UInteractionBase* interactable = characterPerception->attentionTarget->FindComponentByClass(UInteractionBase::StaticClass());
if (interactable != nullptr){
interactableList.Add(characterPerception->attentionTarget);
}

Once I figure out the syntax problem in the first line, is this the recommended way to go about things? Or does the API have something meant explicitly to test for the presence of a component class instead of just trying to set it?

Personally I think this approach is fine. I like the fact that you only do these checks in OnOverlap events.

An alternative that I can think of is making actor C++ classes inherit a interactable UInterface/IInterface. However, that won’t work if you want to be able to make an actor interactable on the fly by adding a component, whereas this does. I’d stick with this! Finally if you’re going to do this check many times, it may help for each interactable actor to do this FindComponentByClass once at BeginPlay and storing the result so that the work only needs to be done once (and whenever a new component is added).
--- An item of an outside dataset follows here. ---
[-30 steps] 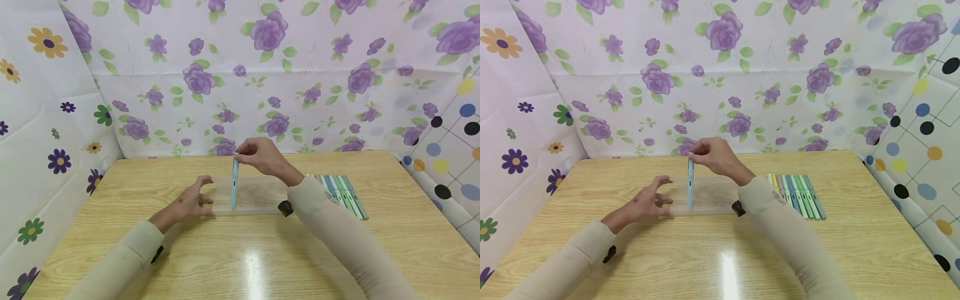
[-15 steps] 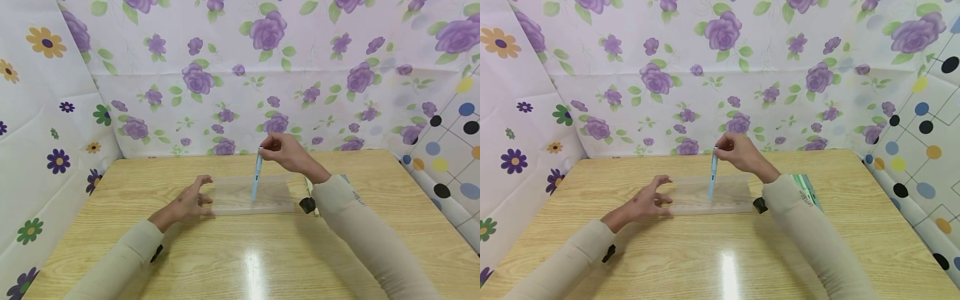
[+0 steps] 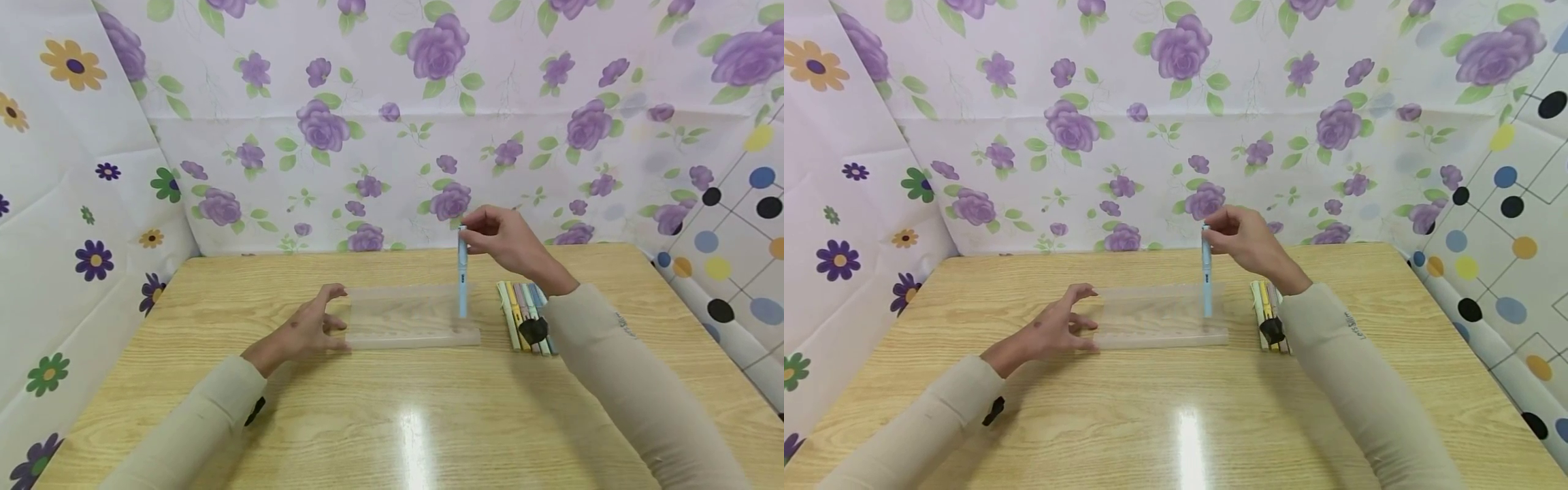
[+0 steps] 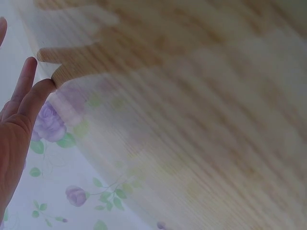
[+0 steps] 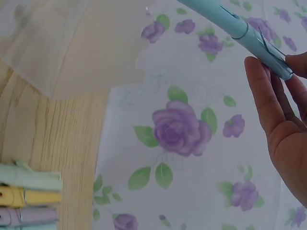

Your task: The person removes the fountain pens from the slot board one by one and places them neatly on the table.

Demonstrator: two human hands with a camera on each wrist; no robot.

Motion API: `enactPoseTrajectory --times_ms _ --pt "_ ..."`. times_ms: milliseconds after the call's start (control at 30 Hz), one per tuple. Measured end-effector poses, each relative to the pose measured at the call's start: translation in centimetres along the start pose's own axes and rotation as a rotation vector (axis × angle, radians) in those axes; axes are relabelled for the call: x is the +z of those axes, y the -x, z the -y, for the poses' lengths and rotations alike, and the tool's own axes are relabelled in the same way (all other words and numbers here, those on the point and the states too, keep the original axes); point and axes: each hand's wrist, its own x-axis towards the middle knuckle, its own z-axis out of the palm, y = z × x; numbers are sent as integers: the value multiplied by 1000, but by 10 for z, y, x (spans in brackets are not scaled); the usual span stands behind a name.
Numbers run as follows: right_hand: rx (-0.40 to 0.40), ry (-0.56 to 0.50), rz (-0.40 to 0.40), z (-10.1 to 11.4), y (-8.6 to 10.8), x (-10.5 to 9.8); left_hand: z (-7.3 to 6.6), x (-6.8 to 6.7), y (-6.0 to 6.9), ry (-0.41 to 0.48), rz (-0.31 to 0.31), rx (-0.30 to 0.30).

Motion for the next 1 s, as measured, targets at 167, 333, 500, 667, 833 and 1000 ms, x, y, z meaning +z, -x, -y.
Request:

Hmm okay, thank you! I don’t know if it’s possible to constrain the behaviour by actor, since one of my reasons for doing it this way is to let me attach interaction components to otherwise generic actors and meshes, which won’t have a framework to retain that value by default. :slight_smile:

You need to either cast the result of the call:


UInteractionBase* interactable = Cast< UInteractionBase >(characterPerception->attentionTarget->FindComponentByClass(UInteractionBase::StaticClass()));

or, more cleanly, use the templated version:


UInteractionBase* interactable = characterPerception->attentionTarget->FindComponentByClass< UInteractionBase >();

I don’t think you can use any Actor functionality to store the component beforehand, well unless you count storing a tag “IsInteractable” on the actor. You could use that to quickly eliminate actors that aren’t interactable. However when it is interactable you will still need to get the component.

Another idea is to make a dictionary, in this case TMap<AActor*, UInteractionBase*>, in some central actor like game mode or game state. Make every interactable add its owning actor and itself to the TMap. Then at run-time for any actor you can check whether it is in the TMap and get its corresponding interaction component if it is.